Problem statement: With the first line below as the start and the line containing "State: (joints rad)" as the end, copy every line between them exactly, ends included.

(Recorded data)
BEGIN
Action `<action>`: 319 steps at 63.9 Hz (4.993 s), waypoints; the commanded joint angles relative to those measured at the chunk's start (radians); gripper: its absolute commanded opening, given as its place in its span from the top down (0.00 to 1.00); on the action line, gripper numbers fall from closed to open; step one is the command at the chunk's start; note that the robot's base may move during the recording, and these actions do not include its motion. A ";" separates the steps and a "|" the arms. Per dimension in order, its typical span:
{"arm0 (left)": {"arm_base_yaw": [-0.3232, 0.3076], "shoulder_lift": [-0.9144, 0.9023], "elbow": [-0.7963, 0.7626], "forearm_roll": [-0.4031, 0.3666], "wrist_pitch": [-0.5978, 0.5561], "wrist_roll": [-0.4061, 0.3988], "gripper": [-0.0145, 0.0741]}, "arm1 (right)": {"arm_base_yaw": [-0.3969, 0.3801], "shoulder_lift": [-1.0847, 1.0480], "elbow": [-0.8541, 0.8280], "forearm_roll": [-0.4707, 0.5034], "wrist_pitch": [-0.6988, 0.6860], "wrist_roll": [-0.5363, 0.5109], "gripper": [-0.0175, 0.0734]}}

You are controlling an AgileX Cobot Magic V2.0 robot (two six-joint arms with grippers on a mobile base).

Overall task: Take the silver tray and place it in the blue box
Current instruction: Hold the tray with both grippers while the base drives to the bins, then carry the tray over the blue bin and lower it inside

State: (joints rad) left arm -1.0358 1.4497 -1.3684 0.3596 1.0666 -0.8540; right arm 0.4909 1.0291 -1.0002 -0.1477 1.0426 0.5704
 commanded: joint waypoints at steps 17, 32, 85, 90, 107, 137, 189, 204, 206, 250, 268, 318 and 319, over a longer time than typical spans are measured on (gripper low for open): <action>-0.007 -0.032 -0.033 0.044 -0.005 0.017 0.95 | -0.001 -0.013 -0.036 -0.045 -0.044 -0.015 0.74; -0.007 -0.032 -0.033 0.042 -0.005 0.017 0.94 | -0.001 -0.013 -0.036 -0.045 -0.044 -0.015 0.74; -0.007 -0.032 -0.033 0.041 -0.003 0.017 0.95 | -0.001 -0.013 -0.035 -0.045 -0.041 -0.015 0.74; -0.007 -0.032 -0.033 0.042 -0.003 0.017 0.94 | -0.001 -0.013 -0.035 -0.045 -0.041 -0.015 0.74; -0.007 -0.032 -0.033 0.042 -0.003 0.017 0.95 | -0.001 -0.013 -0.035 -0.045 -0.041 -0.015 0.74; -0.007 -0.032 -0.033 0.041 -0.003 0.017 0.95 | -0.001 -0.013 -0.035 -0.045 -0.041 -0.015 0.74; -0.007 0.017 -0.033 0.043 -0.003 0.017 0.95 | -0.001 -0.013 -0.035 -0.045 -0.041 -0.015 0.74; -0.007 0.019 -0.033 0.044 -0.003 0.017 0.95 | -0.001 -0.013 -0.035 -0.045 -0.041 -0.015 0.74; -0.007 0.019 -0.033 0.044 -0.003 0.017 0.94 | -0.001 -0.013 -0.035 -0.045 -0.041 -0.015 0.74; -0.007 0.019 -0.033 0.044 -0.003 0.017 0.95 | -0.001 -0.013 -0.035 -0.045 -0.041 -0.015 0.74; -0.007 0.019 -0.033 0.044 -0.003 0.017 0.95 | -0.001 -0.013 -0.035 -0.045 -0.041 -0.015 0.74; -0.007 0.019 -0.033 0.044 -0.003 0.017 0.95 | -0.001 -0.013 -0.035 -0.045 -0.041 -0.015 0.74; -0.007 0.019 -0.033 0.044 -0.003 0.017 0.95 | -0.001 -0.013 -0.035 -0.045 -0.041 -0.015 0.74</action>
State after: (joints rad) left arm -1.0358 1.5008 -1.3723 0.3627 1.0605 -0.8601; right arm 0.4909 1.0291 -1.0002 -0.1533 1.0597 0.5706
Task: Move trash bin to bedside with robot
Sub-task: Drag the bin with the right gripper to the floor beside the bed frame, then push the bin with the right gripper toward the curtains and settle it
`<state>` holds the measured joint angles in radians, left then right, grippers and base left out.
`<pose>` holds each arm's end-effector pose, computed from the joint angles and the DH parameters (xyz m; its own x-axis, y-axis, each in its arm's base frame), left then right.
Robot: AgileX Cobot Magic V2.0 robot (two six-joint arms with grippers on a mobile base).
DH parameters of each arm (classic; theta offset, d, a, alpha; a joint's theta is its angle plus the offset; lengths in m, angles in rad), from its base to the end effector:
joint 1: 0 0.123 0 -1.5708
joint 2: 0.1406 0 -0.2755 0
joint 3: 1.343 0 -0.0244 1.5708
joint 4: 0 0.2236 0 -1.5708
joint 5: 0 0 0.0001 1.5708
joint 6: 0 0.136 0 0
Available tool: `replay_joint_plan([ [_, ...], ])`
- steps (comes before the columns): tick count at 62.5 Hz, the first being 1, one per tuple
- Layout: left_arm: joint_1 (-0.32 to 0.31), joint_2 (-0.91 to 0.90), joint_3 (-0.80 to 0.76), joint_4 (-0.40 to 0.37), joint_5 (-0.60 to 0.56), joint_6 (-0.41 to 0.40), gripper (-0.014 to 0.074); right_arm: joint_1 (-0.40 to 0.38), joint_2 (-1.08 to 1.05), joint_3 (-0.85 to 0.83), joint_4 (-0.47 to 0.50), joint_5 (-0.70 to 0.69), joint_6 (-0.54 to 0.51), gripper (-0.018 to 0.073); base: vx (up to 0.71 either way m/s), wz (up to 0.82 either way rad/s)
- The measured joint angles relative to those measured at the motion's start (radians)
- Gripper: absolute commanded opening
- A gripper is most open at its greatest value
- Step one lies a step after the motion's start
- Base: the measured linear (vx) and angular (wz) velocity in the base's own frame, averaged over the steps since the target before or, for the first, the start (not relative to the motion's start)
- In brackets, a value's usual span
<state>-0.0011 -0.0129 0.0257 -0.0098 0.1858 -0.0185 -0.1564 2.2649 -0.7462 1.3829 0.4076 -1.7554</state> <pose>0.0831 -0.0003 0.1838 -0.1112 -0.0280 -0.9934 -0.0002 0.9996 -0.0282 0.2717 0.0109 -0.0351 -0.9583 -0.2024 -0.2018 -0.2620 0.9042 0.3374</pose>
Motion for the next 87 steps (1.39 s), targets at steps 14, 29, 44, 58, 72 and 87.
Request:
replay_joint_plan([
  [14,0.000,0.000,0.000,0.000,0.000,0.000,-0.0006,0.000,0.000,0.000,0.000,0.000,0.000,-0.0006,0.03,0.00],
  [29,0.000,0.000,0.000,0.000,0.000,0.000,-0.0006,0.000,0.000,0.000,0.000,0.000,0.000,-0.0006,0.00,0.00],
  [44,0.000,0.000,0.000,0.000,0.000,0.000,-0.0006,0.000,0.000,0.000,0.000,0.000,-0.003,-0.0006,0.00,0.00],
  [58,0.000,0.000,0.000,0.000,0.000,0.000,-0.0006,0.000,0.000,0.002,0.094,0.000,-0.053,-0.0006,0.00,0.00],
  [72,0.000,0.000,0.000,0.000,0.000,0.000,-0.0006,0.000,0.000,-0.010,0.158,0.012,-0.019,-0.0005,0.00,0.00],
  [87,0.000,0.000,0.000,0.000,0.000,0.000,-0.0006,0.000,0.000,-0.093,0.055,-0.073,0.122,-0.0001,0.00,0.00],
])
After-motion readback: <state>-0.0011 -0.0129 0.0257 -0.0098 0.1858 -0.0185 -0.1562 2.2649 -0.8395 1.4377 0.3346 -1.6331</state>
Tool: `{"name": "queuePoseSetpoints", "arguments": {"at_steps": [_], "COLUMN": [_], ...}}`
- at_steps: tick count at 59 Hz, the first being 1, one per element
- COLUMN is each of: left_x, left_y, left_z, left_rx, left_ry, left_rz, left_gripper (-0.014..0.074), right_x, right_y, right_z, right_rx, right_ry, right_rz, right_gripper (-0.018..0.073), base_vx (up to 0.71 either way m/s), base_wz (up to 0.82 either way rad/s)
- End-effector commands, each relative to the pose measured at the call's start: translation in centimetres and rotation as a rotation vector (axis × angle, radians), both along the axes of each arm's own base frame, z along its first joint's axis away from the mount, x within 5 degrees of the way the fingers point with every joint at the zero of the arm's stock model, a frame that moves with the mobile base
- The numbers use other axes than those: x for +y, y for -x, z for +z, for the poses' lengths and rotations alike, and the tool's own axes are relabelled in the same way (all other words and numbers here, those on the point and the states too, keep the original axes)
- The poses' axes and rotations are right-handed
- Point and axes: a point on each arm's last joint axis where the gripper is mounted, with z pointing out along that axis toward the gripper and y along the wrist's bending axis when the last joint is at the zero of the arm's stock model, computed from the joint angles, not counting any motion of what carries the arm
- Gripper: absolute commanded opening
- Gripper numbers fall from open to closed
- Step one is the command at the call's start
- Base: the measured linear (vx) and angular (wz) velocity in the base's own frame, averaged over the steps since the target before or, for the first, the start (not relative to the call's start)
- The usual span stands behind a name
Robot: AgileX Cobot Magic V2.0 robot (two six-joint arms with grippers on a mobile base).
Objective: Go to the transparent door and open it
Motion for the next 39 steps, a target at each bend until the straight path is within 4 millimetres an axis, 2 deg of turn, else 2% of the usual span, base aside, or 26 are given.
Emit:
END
Written response:
Action `<action>`: 319 steps at 63.9 Hz (4.993 s), waypoints; the commanded joint angles relative to those measured at the chunk's start (radians); gripper: its absolute commanded opening, given as its place in its span from the top down (0.00 to 1.00); on the action line, gripper numbers fall from closed to open; step one is the command at the chunk's start; note that the robot's base may move during the recording, and these actions do not include its motion. A ";" separates the steps and a "|" the arms. Per dimension in order, its typical span:
{"arm0 (left)": {"arm_base_yaw": [-0.3232, 0.3076], "shoulder_lift": [-0.9144, 0.9023], "elbow": [-0.7963, 0.7626], "forearm_roll": [-0.4031, 0.3666], "wrist_pitch": [-0.5978, 0.5561], "wrist_roll": [-0.4061, 0.3988], "gripper": [-0.0145, 0.0741]}, "arm1 (right)": {"arm_base_yaw": [-0.3969, 0.3801], "shoulder_lift": [-1.0847, 1.0480], "elbow": [-0.8541, 0.8280], "forearm_roll": [-0.4707, 0.5034], "wrist_pitch": [-0.6988, 0.6860], "wrist_roll": [-0.5363, 0.5109], "gripper": [-0.0175, 0.0734]}}

You are controlling an AgileX Cobot Magic V2.0 robot (two six-joint arms with grippers on a mobile base).

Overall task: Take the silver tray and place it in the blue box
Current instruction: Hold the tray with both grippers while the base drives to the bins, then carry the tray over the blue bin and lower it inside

State: (joints rad) left arm -1.0358 1.4497 -1.3684 0.3596 1.0666 -0.8540; right arm 0.4909 1.0291 -1.0002 -0.1477 1.0426 0.5704

The answer has been fully stated.